● Required action
The answer should be one number: the count of lines in the listing below with "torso" in them.

● Given data
>>
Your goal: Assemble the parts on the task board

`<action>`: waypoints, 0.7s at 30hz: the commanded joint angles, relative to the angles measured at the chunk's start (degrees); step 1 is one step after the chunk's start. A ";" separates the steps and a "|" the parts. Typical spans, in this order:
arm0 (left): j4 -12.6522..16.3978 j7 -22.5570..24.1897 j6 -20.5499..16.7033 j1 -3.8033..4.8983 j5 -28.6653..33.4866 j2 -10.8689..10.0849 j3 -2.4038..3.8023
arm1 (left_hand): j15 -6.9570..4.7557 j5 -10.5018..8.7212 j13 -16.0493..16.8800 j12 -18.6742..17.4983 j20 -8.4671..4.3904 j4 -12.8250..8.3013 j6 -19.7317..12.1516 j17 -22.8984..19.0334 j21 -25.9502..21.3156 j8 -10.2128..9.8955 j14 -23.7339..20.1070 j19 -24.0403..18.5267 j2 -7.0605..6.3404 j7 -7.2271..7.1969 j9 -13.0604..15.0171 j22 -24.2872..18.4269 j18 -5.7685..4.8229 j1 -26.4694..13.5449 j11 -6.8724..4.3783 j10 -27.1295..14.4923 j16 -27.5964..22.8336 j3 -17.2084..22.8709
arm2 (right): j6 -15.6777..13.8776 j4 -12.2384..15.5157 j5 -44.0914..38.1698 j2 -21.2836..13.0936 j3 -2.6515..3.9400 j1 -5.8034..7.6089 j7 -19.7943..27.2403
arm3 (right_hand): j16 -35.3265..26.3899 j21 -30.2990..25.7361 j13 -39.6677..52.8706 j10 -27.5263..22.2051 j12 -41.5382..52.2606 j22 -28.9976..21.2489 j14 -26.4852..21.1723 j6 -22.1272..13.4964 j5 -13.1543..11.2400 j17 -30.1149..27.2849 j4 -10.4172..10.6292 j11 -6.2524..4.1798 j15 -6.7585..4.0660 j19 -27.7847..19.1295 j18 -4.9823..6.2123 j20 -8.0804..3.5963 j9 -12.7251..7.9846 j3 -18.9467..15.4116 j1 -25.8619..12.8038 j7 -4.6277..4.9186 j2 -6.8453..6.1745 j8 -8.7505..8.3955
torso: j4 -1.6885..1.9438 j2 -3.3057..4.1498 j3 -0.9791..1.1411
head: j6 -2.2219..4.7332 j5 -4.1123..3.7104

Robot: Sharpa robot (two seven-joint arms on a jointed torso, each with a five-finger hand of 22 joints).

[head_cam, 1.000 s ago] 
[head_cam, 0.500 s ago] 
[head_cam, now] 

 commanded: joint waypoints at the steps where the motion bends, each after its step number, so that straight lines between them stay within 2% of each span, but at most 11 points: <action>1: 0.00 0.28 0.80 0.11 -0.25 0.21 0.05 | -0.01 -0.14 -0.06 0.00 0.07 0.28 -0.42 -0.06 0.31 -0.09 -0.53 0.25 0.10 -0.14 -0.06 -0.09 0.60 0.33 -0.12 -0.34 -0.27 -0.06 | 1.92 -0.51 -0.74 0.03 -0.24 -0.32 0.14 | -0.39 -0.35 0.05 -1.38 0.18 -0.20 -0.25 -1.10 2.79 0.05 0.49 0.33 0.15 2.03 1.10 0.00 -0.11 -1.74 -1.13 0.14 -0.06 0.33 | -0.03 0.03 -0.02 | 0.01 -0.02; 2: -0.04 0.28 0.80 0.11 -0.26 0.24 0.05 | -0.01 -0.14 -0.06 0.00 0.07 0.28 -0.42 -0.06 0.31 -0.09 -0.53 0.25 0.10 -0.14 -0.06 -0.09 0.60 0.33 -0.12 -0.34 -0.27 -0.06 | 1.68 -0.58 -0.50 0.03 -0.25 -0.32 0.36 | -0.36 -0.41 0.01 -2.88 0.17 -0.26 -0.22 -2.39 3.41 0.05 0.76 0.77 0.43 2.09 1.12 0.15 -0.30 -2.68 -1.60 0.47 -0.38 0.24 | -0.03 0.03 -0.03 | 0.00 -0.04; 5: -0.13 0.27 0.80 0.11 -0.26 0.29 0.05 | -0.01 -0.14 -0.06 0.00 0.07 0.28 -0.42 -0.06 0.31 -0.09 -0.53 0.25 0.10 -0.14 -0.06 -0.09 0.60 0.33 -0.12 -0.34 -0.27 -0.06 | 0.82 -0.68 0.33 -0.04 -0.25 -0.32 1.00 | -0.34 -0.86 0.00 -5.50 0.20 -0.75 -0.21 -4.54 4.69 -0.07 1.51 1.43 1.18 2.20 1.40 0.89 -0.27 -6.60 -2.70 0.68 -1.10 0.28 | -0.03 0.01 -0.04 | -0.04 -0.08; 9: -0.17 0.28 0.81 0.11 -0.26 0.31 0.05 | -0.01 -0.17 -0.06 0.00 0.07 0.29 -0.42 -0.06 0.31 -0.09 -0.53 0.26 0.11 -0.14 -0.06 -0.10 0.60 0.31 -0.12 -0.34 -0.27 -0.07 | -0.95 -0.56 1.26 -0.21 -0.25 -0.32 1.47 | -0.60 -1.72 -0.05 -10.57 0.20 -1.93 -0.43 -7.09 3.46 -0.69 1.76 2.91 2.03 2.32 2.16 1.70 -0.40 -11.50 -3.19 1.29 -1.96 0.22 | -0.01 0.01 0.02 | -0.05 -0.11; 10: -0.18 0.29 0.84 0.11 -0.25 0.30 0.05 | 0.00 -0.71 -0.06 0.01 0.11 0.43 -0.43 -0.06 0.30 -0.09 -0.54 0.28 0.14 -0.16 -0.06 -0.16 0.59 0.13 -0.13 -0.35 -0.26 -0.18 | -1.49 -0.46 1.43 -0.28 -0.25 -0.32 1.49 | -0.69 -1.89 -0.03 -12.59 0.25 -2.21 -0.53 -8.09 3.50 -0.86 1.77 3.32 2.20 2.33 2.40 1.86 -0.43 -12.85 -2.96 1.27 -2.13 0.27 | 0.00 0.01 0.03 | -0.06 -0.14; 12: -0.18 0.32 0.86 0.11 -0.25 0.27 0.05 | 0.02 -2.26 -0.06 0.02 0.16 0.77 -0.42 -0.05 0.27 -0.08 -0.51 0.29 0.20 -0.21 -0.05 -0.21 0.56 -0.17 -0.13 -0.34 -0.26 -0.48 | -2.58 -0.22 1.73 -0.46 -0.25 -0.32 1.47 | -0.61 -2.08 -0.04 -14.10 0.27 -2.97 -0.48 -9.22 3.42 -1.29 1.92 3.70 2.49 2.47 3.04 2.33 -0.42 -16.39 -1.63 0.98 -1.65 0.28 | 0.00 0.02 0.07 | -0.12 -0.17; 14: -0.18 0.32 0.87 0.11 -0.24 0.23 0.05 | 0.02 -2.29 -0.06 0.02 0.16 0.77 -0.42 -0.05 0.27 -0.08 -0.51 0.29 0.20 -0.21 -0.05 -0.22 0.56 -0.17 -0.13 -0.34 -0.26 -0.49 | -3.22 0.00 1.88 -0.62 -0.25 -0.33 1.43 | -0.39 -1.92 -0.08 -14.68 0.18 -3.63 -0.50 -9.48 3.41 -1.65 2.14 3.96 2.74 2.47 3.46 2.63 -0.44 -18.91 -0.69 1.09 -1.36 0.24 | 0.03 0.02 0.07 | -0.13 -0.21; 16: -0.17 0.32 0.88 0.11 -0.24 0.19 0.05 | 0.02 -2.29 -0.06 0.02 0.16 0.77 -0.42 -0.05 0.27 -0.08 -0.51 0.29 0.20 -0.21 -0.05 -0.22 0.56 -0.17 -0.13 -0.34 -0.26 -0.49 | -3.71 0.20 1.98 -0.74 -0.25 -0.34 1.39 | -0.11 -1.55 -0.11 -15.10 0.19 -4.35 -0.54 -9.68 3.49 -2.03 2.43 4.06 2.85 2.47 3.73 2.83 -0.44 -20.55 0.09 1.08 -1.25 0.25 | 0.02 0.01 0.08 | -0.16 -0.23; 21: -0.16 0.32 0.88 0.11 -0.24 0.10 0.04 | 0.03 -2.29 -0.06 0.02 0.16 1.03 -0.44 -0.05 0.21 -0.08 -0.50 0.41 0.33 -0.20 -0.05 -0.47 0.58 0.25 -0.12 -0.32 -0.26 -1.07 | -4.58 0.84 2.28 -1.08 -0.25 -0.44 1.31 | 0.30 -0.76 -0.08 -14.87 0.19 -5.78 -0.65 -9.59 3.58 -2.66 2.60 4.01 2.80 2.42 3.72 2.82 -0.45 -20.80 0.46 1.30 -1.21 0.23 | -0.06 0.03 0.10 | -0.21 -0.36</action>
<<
● Exercise answer
2